Die südkoreanische Regierung reagierte auf die Unterzeichnung einer strategischen Partnerschaft zwischen Russland und Nordkorea mit der Äußerung, ihren Standpunkt zu bisher nicht direkt erfolgten Waffenlieferungen an die Ukraine zu überdenken. Südkorea hatte bis dato die Ukraine humanitär unterstützt und Artilleriemunition nur indirekt über die USA geliefert. Putin erklärte daraufhin, dass der in Pjöngjang vereinbarte gegenseitige militärische Beistand erst zustande käme, „wenn eine Aggression gegen einen der Unterzeichnerstaaten“ erfolge. Eine direkte südkoreanische Waffenlieferung an die Ukraine bezeichnete er als „großen Fehler“, der entsprechende russische „Entscheidungen“ zur Folge hätte, die der Führung Südkoreas „wahrscheinlich nicht gefallen werden“. Japan, das die Ukraine lediglich humanitär unterstützt, hat seine Besorgnis über die russisch-nordkoreanische Zusammenarbeit an Russland übermittelt.
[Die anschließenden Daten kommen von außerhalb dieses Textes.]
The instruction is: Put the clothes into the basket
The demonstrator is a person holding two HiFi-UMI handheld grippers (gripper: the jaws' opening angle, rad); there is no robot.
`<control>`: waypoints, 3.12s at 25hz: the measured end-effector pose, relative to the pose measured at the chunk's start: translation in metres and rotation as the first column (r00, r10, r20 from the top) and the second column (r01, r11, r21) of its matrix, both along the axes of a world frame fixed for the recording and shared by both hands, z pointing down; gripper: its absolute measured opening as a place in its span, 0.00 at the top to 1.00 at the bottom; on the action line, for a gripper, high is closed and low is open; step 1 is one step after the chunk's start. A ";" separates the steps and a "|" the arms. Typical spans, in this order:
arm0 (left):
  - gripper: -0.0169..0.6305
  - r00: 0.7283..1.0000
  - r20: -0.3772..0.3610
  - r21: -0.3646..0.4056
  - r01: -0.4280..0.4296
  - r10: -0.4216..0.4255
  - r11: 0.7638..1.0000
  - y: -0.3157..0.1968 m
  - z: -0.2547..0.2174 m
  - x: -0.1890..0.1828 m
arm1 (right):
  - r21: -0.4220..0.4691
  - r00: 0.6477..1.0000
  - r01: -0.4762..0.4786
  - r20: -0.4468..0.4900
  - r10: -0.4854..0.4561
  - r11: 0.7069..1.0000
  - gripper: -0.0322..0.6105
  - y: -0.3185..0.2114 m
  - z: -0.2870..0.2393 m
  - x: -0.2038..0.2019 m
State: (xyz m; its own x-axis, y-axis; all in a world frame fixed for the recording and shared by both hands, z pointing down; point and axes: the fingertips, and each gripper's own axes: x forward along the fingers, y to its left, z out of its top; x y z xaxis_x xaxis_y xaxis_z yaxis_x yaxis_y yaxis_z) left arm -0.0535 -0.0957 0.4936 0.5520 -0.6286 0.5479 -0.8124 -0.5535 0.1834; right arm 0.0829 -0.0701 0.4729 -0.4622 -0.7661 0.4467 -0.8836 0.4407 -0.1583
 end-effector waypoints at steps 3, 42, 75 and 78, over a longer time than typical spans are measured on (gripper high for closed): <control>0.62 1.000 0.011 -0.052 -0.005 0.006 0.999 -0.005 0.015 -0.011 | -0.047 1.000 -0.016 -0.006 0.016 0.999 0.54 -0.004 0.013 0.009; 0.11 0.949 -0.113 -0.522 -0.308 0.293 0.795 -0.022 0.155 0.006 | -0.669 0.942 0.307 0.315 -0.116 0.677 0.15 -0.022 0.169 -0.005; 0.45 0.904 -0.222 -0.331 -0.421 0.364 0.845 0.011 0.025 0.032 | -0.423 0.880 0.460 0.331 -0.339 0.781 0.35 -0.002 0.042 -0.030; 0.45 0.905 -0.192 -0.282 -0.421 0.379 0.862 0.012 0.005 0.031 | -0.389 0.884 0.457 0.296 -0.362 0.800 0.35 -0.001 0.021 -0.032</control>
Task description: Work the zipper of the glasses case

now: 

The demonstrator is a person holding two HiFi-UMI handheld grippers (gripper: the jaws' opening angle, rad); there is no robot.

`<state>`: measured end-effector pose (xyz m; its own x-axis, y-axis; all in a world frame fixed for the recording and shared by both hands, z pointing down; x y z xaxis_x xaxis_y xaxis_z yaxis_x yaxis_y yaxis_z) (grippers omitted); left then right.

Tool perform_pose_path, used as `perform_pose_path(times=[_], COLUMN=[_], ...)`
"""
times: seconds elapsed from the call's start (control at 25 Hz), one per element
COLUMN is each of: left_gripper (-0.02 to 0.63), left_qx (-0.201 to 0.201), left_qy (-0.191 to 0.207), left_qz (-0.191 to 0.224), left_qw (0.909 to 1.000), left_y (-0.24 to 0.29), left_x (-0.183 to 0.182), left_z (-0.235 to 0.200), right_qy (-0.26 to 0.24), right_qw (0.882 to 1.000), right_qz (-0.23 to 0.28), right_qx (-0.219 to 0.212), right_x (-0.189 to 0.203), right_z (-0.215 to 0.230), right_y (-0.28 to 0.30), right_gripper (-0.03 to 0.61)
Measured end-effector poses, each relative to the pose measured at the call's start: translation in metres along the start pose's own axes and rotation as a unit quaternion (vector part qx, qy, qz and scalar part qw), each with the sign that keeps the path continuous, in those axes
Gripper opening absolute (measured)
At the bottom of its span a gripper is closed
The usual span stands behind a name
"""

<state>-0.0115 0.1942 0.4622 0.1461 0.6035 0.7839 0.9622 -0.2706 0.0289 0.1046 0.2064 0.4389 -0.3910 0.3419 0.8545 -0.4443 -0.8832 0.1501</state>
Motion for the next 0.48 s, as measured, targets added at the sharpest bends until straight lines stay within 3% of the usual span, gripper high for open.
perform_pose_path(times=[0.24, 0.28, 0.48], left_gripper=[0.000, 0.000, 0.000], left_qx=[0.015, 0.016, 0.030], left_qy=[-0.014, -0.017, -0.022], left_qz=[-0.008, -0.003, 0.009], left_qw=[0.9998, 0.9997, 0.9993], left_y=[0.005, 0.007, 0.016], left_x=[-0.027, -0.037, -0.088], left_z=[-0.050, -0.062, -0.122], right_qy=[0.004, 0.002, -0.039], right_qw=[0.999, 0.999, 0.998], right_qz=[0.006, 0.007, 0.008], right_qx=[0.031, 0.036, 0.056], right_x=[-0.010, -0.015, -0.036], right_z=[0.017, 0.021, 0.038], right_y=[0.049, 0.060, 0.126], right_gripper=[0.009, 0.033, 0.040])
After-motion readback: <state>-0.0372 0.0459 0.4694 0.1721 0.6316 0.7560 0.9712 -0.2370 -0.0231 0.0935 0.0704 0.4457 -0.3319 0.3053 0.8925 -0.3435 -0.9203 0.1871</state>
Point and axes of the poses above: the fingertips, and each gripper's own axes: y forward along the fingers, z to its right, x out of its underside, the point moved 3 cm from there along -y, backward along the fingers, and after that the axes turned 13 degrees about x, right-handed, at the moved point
Der Sprecher des US-Außenministeriums Matthew Miller wies darauf hin, dass das russisch-nordkoreanische Abkommen Resolutionen des UN-Sicherheitsrates verletzen könnte, für die Russland selbst gestimmt hätte. Die von dem Gremium verhängten Sanktionen gegen Nordkorea verbieten den Verkauf von Waffen und Raketentechnologie an das Land. Ende März hatte Russland eine UN-Resolution blockiert, welche die Überwachung der Einhaltung der Sanktionen durch die Vereinten Nationen verlängern sollte. China, größter Wirtschaftspartner und langjähriger Unterstützer Nordkoreas, hatte sich bei der Entscheidung enthalten.